──────── Information shown
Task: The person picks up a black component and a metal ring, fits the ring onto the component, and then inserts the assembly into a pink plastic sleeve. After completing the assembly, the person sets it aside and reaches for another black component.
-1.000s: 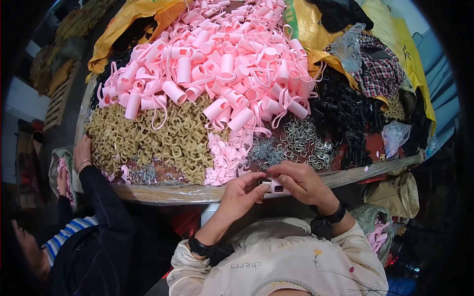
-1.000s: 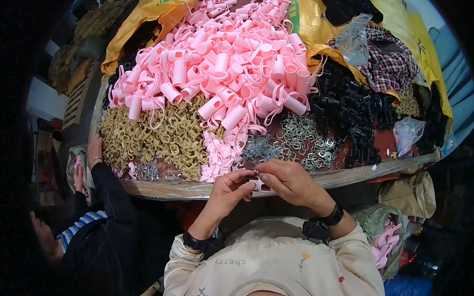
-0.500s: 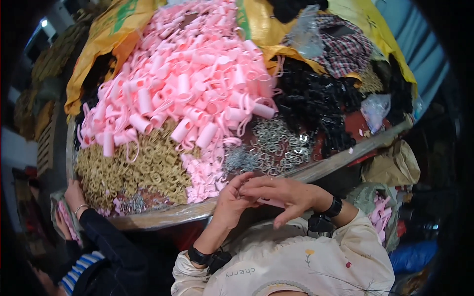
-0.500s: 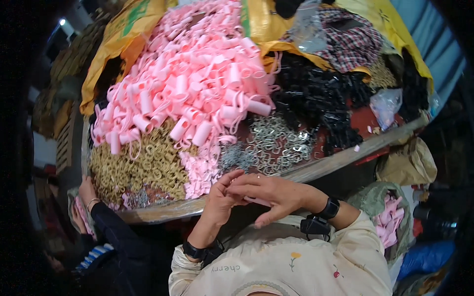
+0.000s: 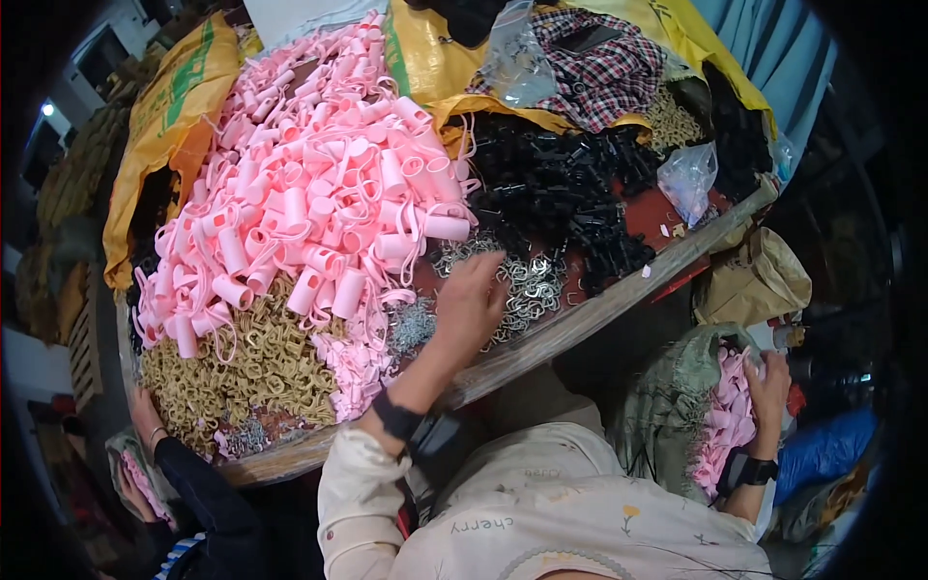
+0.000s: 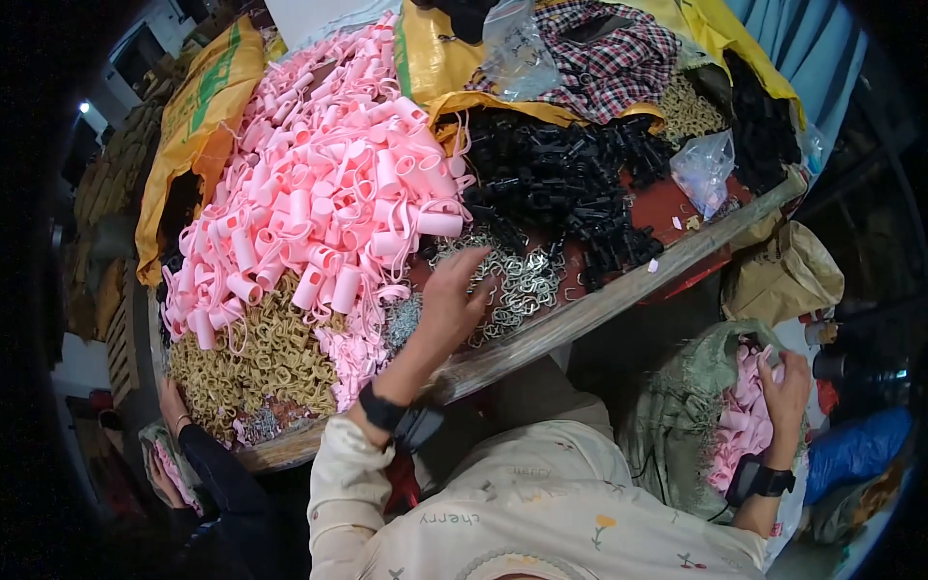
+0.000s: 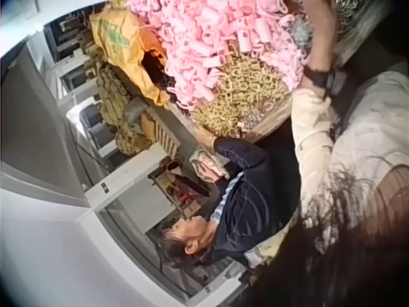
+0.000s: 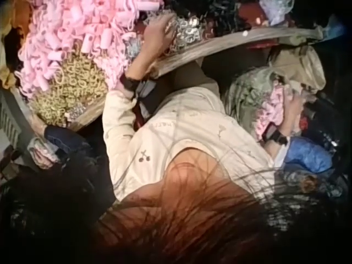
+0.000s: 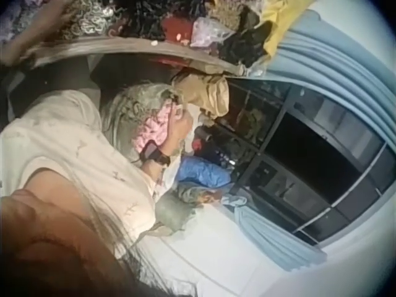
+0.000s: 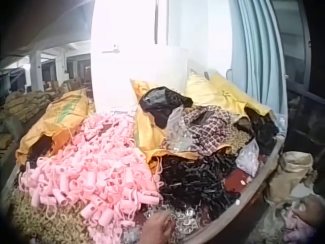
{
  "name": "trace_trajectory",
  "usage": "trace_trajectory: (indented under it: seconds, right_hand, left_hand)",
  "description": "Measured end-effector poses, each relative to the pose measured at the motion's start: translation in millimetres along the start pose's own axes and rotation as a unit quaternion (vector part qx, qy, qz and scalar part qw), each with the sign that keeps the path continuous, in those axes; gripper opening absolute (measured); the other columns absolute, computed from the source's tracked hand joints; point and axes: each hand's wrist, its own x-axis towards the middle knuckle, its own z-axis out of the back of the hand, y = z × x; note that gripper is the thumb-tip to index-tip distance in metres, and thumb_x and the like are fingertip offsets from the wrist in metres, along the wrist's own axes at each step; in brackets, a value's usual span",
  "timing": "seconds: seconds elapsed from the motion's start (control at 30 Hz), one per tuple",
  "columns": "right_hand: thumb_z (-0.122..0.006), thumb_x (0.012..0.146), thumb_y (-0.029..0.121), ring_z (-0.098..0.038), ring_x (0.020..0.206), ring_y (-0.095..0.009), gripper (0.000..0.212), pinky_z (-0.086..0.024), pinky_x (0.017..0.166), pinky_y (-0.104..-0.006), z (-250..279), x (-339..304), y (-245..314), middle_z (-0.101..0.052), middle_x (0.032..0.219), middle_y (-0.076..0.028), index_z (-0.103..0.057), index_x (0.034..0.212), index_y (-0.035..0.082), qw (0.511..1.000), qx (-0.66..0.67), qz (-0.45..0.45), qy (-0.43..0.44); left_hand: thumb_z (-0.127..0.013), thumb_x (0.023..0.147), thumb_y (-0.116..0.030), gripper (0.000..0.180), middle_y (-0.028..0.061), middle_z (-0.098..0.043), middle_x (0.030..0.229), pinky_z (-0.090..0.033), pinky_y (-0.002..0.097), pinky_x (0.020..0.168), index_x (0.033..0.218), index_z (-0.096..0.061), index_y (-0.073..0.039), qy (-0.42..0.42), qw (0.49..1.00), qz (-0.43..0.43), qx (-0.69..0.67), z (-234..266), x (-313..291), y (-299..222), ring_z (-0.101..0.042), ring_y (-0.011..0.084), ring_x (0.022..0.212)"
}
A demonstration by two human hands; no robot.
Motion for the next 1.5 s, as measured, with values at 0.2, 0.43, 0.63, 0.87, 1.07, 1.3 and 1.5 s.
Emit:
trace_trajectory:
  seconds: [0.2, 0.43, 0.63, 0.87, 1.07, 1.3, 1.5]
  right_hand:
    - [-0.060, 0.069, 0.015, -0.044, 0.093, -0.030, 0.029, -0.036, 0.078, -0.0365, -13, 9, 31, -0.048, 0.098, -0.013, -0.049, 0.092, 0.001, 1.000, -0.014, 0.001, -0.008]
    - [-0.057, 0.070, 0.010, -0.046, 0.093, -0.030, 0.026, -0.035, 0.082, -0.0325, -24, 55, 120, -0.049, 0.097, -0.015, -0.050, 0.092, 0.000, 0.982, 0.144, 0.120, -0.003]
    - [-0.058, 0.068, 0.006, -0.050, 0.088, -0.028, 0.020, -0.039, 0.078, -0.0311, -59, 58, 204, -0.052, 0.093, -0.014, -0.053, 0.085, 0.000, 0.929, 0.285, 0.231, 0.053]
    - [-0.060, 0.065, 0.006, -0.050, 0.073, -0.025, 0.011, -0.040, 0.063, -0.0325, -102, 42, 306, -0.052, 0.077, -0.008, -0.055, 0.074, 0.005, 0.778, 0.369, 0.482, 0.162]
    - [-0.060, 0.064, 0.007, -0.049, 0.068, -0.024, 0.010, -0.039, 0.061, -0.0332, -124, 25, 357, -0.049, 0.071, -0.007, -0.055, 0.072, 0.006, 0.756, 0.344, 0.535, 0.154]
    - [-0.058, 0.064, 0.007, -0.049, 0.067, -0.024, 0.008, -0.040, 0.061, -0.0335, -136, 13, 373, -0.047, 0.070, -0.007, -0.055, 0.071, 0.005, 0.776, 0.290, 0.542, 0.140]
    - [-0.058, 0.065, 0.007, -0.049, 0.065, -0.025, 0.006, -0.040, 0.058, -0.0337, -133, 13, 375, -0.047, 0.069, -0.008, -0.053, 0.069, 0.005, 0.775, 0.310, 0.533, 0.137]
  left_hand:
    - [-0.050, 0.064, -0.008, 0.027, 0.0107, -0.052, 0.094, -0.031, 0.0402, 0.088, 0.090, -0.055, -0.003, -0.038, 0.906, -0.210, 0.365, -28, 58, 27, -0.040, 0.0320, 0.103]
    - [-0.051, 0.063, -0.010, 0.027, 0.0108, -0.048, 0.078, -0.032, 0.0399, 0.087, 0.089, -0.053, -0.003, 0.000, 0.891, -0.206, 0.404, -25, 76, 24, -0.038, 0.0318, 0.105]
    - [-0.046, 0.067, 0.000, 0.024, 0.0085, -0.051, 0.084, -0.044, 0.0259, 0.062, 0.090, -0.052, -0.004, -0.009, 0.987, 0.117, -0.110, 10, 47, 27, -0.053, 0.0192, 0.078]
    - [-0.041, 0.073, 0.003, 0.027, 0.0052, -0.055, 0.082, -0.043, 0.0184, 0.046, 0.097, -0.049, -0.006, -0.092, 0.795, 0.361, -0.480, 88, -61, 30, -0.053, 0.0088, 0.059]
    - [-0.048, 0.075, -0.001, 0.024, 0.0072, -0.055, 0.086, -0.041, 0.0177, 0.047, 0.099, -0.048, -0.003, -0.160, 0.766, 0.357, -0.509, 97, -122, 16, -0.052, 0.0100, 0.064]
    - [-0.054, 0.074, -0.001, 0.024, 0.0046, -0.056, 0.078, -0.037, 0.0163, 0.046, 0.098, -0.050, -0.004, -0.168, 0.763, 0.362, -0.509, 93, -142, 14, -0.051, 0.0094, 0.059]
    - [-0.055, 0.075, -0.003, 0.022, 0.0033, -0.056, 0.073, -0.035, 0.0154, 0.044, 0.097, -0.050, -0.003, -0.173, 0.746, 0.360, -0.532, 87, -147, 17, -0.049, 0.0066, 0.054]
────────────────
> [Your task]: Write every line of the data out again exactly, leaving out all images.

> [Output below]:
Task: The person picks up a black component and a metal ring, fits the ring onto the component, and then inserts the assembly into a pink plastic sleeve. After completing the assembly, the person sets it aside and reaches for another black component.
-1.000s: 
-1.000s: 
-0.500s: 
-0.500s: 
+0.000s: 
+0.000s: 
+0.000s: 
+0.000s: 
+0.000s: 
+0.000s: 
{
  "name": "trace_trajectory",
  "usage": "trace_trajectory: (indented under it: seconds, right_hand, left_hand)",
  "description": "Measured end-effector poses, each relative to the pose measured at the motion's start: translation in millimetres along the start pose's own axes and rotation as a unit quaternion (vector part qx, qy, qz and scalar part qw), each with the sign that keeps the path continuous, in those axes; gripper opening absolute (measured); the other columns absolute, computed from the source's tracked hand joints; point and axes: each hand's wrist, its own x-axis towards the middle knuckle, its own z-axis out of the back of the hand, y = z × x; note that gripper is the thumb-tip to index-tip distance in metres, and thumb_x and the like are fingertip offsets from the wrist in metres, along the wrist's own axes at each step; in brackets, a value's usual span",
  "timing": "seconds: seconds elapsed from the motion's start (control at 30 Hz), one per tuple",
  "columns": "right_hand: thumb_z (-0.122..0.006), thumb_x (0.012..0.146), thumb_y (-0.029..0.121), ring_z (-0.098..0.038), ring_x (0.020..0.206), ring_y (-0.095..0.009), gripper (0.000..0.212), pinky_z (-0.086..0.024), pinky_x (0.017..0.166), pinky_y (-0.104..-0.006), z (-250..279), x (-339..304), y (-245..314), middle_z (-0.101..0.052), middle_x (0.032..0.219), middle_y (-0.076..0.028), index_z (-0.103..0.057), index_x (0.034..0.212), index_y (-0.035..0.082), qw (0.511..1.000), qx (-0.66..0.67), qz (-0.45..0.45), qy (-0.43..0.44); left_hand: thumb_z (-0.127..0.013), thumb_x (0.023..0.147), thumb_y (-0.116..0.030), gripper (0.000..0.180), middle_y (-0.028..0.061), middle_z (-0.098..0.043), middle_x (0.030..0.229), pinky_z (-0.090..0.033), pinky_y (-0.002..0.097), pinky_x (0.020..0.168), index_x (0.033..0.218), index_z (-0.096..0.061), index_y (-0.073..0.039), qy (-0.42..0.42), qw (0.49..1.00), qz (-0.43..0.43), qx (-0.69..0.67), z (-234..266), x (-313..291), y (-299..222), ring_z (-0.101..0.042), ring_y (-0.011..0.084), ring_x (0.022..0.212)"
}
A demonstration by two human hands; no robot.
Motion for the next 1.5 s, as measured, with values at 0.2, 0.43, 0.63, 0.87, 1.07, 1.3 and 1.5 s.
Emit:
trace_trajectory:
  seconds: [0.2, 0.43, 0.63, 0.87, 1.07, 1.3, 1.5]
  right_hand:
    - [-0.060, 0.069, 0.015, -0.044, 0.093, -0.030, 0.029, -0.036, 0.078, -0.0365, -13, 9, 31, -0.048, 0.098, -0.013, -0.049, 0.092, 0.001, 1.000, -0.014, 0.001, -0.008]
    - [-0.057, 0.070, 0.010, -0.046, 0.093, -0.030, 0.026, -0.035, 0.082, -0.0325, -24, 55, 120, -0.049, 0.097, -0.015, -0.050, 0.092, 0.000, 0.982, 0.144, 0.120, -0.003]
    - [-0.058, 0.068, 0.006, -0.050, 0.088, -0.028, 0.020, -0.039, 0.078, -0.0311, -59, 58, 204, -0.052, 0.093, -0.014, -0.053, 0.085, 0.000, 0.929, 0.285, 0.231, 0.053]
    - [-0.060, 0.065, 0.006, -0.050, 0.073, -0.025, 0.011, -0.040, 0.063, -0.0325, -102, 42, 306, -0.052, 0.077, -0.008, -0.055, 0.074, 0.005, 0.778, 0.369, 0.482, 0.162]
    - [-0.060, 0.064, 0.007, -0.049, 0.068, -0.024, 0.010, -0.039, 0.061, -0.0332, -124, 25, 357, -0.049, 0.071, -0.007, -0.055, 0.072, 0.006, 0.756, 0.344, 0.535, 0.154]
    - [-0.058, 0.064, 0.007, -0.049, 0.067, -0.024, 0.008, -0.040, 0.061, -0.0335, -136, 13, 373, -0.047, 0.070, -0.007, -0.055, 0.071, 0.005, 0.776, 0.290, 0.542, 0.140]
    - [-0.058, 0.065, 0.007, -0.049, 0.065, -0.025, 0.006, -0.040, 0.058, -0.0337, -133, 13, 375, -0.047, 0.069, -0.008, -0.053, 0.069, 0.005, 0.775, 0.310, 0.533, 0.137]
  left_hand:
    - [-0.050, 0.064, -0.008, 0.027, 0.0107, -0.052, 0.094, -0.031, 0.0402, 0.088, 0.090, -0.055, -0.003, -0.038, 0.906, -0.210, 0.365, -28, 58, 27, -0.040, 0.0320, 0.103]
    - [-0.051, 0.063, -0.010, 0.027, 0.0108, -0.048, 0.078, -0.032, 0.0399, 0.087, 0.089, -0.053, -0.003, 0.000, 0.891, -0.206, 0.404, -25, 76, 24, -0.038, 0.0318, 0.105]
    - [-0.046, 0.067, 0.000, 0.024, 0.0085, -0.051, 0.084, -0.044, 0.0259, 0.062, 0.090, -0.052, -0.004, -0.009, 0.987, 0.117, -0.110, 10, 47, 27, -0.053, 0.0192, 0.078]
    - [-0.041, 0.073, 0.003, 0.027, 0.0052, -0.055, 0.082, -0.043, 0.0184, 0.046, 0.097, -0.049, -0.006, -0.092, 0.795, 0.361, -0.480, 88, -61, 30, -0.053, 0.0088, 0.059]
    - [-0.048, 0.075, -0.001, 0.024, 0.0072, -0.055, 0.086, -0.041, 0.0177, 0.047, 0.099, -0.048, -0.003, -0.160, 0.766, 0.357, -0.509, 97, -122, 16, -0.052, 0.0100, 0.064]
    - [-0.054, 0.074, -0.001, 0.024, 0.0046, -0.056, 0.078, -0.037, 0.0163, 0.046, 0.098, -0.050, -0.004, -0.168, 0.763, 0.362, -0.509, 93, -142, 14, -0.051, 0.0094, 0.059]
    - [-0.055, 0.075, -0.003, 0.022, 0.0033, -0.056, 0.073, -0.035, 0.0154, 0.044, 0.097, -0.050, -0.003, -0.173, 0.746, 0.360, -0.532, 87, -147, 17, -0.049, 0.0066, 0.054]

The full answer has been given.